* _EXERCISE DESCRIPTION_: Among the entries below, copy every line that carries the word "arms".

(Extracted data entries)
------------------------------

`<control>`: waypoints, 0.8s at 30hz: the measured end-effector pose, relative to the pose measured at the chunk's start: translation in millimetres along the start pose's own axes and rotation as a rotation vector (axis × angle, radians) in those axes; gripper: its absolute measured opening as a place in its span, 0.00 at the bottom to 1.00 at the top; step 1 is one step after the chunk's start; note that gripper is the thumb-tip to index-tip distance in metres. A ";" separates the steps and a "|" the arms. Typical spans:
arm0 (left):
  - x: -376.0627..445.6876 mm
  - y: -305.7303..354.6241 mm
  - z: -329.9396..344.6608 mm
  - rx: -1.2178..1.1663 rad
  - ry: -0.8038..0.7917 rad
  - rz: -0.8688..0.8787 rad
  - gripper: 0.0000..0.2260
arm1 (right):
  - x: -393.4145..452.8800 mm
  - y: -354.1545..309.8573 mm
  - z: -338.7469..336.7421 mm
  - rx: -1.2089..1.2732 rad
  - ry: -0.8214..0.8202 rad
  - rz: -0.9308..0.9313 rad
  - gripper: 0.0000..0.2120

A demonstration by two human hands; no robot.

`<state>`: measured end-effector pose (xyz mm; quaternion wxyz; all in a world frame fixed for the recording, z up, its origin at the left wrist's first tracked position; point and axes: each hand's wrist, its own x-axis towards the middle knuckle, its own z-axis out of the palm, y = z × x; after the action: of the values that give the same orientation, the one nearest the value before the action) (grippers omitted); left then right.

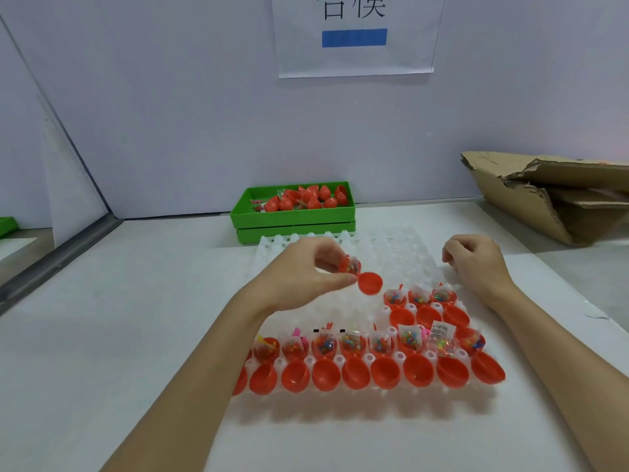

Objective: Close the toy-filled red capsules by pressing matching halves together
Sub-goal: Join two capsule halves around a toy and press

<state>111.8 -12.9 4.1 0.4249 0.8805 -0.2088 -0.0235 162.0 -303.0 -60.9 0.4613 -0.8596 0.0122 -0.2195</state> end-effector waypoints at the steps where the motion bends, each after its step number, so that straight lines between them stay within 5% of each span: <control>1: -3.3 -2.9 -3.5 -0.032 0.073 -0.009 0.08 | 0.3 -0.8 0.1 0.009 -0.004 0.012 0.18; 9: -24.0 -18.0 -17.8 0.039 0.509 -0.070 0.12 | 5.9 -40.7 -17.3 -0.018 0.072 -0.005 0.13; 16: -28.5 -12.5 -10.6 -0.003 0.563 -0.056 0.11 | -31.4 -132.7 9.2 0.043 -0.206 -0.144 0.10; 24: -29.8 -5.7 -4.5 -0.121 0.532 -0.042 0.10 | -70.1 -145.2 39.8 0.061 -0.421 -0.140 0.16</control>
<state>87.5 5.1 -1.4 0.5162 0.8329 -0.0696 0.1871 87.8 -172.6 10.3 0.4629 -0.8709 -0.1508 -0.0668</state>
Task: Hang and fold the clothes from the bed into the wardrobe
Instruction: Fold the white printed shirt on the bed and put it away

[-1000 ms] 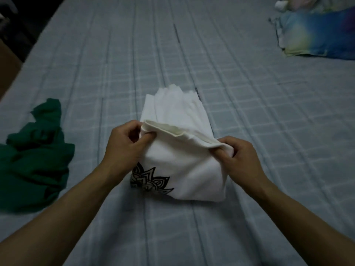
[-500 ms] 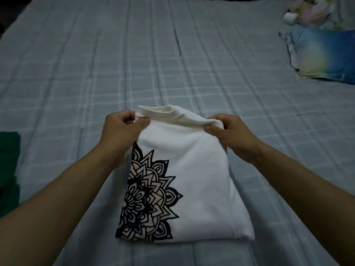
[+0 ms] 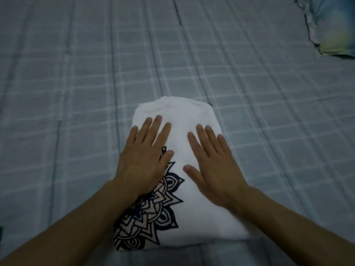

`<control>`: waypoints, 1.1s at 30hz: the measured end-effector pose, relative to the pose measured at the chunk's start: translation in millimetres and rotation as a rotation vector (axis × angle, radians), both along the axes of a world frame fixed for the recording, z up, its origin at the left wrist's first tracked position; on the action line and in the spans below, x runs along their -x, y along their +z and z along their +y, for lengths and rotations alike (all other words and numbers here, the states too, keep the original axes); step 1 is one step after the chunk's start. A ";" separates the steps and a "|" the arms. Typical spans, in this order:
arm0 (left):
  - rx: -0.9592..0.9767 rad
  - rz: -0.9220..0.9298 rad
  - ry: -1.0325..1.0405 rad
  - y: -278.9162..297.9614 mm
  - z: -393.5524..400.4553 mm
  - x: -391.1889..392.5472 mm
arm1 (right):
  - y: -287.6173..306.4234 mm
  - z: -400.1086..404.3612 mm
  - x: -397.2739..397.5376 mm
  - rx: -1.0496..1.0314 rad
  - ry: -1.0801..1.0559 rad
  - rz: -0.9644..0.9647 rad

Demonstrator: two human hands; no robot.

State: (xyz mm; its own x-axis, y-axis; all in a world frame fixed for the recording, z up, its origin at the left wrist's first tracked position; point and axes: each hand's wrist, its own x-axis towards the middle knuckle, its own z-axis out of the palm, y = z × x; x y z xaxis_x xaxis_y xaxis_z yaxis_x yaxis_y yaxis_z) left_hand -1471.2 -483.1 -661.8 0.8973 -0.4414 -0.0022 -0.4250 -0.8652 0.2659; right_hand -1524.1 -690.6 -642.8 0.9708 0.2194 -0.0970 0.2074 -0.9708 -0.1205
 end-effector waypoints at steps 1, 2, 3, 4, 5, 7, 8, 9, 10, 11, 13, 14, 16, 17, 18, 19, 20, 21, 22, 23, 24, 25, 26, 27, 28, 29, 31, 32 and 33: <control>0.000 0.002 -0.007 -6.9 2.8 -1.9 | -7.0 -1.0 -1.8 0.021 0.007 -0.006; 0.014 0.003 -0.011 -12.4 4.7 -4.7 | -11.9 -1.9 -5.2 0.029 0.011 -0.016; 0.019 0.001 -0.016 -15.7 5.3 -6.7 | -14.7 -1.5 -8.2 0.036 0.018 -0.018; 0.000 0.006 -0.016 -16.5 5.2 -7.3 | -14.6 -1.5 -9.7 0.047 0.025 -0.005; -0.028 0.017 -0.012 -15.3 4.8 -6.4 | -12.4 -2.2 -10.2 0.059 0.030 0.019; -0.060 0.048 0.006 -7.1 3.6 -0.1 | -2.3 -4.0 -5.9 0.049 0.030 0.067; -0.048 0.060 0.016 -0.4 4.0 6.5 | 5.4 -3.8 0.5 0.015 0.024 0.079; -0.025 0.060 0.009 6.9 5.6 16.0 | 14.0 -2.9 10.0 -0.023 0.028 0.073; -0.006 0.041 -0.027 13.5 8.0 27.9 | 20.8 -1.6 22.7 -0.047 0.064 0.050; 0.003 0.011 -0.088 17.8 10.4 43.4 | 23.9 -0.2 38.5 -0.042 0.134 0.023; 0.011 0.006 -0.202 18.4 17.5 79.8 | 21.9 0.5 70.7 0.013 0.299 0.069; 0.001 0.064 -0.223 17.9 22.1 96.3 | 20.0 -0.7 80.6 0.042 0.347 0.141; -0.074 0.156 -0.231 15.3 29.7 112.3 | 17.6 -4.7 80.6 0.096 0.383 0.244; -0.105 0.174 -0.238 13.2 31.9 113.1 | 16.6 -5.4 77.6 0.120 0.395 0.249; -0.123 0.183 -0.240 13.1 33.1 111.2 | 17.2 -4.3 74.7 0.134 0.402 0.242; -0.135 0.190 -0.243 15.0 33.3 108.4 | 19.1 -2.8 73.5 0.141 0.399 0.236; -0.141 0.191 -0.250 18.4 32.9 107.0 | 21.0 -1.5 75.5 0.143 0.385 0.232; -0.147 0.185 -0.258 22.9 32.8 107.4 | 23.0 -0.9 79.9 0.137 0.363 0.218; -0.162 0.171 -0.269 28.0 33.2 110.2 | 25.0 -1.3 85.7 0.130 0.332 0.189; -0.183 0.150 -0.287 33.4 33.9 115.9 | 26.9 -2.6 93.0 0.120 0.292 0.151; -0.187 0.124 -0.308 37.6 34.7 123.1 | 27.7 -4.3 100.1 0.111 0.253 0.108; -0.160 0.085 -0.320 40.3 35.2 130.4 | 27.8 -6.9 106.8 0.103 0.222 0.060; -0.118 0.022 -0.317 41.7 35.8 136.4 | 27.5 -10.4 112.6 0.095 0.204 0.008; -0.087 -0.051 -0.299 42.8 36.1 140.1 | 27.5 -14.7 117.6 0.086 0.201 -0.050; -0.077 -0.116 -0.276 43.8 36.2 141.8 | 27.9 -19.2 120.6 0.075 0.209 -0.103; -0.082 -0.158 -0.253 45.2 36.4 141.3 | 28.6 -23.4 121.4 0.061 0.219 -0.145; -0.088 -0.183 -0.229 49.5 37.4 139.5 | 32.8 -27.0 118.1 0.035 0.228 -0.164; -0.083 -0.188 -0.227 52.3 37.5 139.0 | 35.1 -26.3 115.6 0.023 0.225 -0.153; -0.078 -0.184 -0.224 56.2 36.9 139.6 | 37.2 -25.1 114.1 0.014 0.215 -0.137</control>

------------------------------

* _THE ANSWER_:
`<control>`: waypoints, 0.8s at 30hz: the measured end-effector pose, relative to the pose measured at the chunk's start: translation in millimetres along the start pose's own axes and rotation as a rotation vector (axis × angle, radians) in those axes; gripper: its absolute measured opening as a place in its span, 0.00 at the bottom to 1.00 at the top; step 1 is one step after the chunk's start; note that gripper is the thumb-tip to index-tip distance in metres. A ";" separates the steps and a "|" the arms. Typical spans:
`<control>`: waypoints, 1.1s at 30hz: the measured end-effector pose, relative to the pose measured at the chunk's start: translation in millimetres and rotation as a rotation vector (axis × angle, radians), both along the axes of a world frame fixed for the recording, z up, its origin at the left wrist's first tracked position; on the action line and in the spans below, x runs along their -x, y along their +z and z along their +y, for lengths and rotations alike (all other words and numbers here, the states too, keep the original axes); step 1 is one step after the chunk's start. A ";" separates the steps and a "|" the arms. Typical spans, in this order:

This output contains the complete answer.